WHAT YOU SHOULD DO: Every line that includes the word "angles" needs to be copied from the listing.

DATA:
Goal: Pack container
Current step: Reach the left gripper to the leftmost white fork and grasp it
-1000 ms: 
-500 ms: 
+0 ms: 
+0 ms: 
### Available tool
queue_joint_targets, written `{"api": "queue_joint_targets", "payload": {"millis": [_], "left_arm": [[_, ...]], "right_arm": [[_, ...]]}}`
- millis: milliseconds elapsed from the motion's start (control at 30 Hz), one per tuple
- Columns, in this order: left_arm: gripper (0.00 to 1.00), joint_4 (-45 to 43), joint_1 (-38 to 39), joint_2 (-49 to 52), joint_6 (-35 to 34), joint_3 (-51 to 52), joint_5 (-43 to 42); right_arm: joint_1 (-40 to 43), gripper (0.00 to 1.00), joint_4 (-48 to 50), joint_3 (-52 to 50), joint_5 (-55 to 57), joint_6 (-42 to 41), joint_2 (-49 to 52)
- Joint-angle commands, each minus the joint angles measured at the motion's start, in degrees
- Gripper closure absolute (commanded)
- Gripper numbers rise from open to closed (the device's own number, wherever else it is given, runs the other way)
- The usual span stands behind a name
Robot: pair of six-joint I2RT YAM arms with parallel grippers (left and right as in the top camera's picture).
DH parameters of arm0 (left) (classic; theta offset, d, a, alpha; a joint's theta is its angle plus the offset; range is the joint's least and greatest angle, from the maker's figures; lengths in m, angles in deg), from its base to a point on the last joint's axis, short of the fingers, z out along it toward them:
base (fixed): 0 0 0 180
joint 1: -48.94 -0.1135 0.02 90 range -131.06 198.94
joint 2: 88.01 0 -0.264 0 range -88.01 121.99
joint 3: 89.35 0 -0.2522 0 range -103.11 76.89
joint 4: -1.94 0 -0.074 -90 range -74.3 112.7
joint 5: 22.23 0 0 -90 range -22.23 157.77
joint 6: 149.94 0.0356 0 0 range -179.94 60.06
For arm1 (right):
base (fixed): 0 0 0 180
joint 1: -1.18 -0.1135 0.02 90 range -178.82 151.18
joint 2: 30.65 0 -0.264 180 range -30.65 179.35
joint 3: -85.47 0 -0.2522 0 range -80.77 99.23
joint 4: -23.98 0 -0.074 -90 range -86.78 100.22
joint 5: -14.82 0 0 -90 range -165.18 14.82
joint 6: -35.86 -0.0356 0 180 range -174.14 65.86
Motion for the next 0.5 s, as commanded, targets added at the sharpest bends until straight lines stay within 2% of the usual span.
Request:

TASK ANSWER:
- Joint-angle commands, each minus the joint angles measured at the motion's start, in degrees
DH parameters of arm0 (left) (classic; theta offset, d, a, alpha; a joint's theta is its angle plus the offset; range is the joint's least and greatest angle, from the maker's figures; lengths in m, angles in deg), from its base to a point on the last joint's axis, short of the fingers, z out along it toward them:

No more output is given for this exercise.